DDD strategic design establishes the domain model, which is used to guide the design and fragmentation of microservices. The first step of DDD is to brainstorm, which can be interpreted as a discussion of the business understanding. The main purpose is to break down our business domain as thoroughly as possible, like the peach tree. The first thing to do is to do as much analysis as possible to make sure that each area is covered. In practice, use case analysis, scenario analysis, and user journey analysis are often used. This is a divergent process, and the brainstorming stage produces a lot of entities, commands, events, and other domain objects. We cluster from different dimensions to form boundaries such as aggregation and bounded contexts to build domain models, which is a convergence process.
Specifically, there are three steps to determine the domain model and microservice boundaries.

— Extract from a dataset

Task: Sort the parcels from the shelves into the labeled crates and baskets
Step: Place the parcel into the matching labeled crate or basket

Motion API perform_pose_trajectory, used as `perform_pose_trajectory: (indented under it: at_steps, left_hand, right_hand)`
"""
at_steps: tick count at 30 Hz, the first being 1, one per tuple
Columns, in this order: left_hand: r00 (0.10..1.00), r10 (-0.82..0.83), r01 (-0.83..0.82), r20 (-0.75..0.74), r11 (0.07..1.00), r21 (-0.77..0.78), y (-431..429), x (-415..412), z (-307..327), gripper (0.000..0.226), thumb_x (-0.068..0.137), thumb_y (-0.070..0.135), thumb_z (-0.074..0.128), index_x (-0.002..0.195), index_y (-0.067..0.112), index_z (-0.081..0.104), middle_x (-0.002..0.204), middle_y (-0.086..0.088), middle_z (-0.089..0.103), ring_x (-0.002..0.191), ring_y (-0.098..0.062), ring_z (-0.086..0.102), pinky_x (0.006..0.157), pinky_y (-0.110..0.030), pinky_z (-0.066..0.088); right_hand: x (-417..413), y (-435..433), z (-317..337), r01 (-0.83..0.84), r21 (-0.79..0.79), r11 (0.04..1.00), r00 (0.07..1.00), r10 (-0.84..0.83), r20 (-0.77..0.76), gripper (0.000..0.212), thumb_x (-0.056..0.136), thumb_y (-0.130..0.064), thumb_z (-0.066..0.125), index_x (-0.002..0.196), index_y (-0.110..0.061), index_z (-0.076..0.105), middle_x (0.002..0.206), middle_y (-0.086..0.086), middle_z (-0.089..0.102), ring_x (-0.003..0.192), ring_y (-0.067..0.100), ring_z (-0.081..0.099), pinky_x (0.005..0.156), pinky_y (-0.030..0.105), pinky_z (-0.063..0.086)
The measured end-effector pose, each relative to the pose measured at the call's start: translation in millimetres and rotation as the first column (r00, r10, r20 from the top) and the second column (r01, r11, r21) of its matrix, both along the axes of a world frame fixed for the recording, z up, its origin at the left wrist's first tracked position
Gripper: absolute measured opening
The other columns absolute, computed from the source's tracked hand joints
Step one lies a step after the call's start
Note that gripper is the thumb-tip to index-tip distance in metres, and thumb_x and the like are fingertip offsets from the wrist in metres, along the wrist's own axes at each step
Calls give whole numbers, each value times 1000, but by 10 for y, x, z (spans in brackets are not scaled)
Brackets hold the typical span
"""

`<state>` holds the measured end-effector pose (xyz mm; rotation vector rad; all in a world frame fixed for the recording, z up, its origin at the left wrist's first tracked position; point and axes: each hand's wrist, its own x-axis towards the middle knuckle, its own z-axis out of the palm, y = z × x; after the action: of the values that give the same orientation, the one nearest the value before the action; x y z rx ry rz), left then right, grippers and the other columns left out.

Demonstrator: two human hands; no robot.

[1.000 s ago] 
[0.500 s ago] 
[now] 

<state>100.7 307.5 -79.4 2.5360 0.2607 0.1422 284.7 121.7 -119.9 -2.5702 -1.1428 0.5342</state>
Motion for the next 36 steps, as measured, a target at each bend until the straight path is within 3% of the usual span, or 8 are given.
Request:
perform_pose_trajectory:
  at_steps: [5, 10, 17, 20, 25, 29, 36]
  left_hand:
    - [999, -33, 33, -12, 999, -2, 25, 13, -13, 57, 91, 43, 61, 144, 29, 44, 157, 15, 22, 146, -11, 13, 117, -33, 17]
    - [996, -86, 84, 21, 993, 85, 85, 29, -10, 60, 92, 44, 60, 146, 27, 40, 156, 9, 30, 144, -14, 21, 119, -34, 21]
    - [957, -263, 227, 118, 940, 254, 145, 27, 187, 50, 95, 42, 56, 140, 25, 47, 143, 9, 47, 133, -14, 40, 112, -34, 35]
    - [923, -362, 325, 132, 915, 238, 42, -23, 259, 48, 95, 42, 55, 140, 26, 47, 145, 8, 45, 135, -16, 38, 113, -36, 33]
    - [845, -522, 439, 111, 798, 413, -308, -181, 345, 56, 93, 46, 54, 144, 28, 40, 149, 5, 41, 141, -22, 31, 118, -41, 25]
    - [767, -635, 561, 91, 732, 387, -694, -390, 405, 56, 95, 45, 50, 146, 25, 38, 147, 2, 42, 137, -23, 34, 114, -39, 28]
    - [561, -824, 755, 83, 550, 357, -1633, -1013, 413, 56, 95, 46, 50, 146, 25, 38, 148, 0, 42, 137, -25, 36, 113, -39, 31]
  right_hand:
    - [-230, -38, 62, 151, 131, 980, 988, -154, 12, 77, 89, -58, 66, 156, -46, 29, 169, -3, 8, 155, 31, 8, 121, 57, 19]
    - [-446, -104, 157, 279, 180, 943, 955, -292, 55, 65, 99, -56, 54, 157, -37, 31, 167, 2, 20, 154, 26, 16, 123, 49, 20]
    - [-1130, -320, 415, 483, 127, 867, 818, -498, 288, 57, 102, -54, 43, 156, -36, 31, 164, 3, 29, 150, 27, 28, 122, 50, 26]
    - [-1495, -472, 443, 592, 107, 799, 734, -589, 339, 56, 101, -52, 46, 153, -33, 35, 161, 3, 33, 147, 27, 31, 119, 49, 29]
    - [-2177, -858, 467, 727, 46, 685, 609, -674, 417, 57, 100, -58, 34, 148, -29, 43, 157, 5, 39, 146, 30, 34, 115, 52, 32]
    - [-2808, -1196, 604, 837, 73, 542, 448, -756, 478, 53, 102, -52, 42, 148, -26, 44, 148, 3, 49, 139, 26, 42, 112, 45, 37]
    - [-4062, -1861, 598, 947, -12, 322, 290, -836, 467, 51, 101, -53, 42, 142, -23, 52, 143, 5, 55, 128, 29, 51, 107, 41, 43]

Step 1: Sort out user operations, events and external dependencies in the business process in the event storm, and sort out domain objects such as domain entities according to these elements.

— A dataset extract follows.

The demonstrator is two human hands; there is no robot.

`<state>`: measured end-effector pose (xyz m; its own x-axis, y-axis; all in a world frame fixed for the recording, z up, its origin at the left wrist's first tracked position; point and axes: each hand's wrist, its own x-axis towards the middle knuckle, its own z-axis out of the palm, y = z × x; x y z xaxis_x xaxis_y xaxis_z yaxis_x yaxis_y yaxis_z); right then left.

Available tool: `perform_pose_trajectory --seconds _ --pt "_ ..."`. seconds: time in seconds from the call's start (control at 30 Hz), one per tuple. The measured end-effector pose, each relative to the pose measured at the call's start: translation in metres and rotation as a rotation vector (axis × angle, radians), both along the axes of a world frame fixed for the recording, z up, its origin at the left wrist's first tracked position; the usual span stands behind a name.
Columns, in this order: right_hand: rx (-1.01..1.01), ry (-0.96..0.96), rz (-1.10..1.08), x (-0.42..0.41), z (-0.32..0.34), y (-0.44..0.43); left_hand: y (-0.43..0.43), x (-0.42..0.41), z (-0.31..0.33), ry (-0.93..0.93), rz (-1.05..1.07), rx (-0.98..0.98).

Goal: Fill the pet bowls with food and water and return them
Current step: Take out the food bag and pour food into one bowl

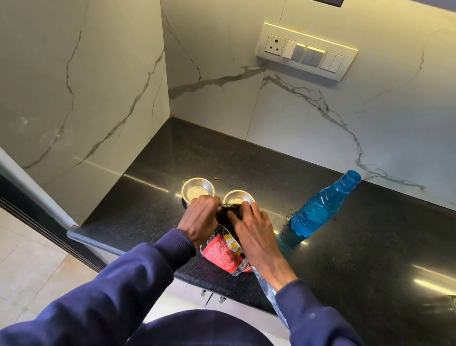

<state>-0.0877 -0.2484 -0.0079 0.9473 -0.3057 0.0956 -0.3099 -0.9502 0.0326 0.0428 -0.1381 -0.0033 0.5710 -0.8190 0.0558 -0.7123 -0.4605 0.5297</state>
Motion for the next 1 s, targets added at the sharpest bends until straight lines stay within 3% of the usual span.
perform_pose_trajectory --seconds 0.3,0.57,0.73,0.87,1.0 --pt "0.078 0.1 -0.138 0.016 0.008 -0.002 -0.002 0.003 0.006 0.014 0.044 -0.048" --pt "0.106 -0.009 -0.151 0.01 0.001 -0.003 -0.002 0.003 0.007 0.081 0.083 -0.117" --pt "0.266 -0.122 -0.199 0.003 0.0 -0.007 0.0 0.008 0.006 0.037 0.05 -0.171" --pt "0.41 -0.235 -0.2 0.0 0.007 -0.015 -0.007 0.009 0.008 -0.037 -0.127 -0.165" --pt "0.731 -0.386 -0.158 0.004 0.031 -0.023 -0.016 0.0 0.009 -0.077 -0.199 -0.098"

Step 2: Combine entities closely related to the business to form an aggregation based on the business relevance between domain entities, and identify aggregate roots, value objects, and entities in the aggregation. In this figure, the boundary between the aggregations is the first-level boundary, running in the same microservice instance. This boundary is the logical boundary, so it is represented by a dotted line.
Step 3: The domain model is formed by delineating one or more aggregations within a bounded context based on business and semantic boundaries. In this figure, the boundary between bounded contexts is the boundary of the second layer, which may be the boundary of future microservices. The domain logic in different bounded contexts is isolated in different microservice instances and physically isolated from each other, so it is the physical boundary. Solid lines are used to represent the boundary.
In addition to the above areas, polymerization, polymerization root emerged in the outside entities, value objects, such as words, in addition to the unified modeling language, child domain, core domain, general domain, support domain and so on, actually are paper tigers, said earlier in order to facilitate the discussion about some field tend to form some concepts, these concepts have some nouns, This is where the above term comes from, and it’s called unified Modeling Language (UML), hahaha, well, no nonsense, I’ll explain what these terms mean in a later article, but here’s what DDD solves.
Let’s review the relationship between DDD and microservices. DDD is an architectural design method, while microservices is an architectural style. Both are essentially means of separating the complexity of application system construction from a business perspective in pursuit of high responsiveness. Both emphasize to start from the business, the core of which is to emphasize the rational division of domain boundaries according to business development, continuous adjustment of existing architecture, optimization of existing code, so as to maintain the vitality of architecture and code, which is often referred to as the evolutionary architecture. DDD focuses on: demarcating domain boundaries from a business domain perspective, building a common language for efficient communication, building domain models through business abstraction, and maintaining logical consistency between business and code. Microservices are the main link
Note: Interprocess communication, fault tolerance and fault isolation at runtime, decentralized data management and decentralized service governance, focus on independent development, testing, construction and deployment of microservices.
In summary, this article mainly discusses the reasons why DDD is popular, what industry problems it solves, the main ideas of DDD, and the implementation steps of DDD.
Six quick questions: Is singleton application suitable for DDD?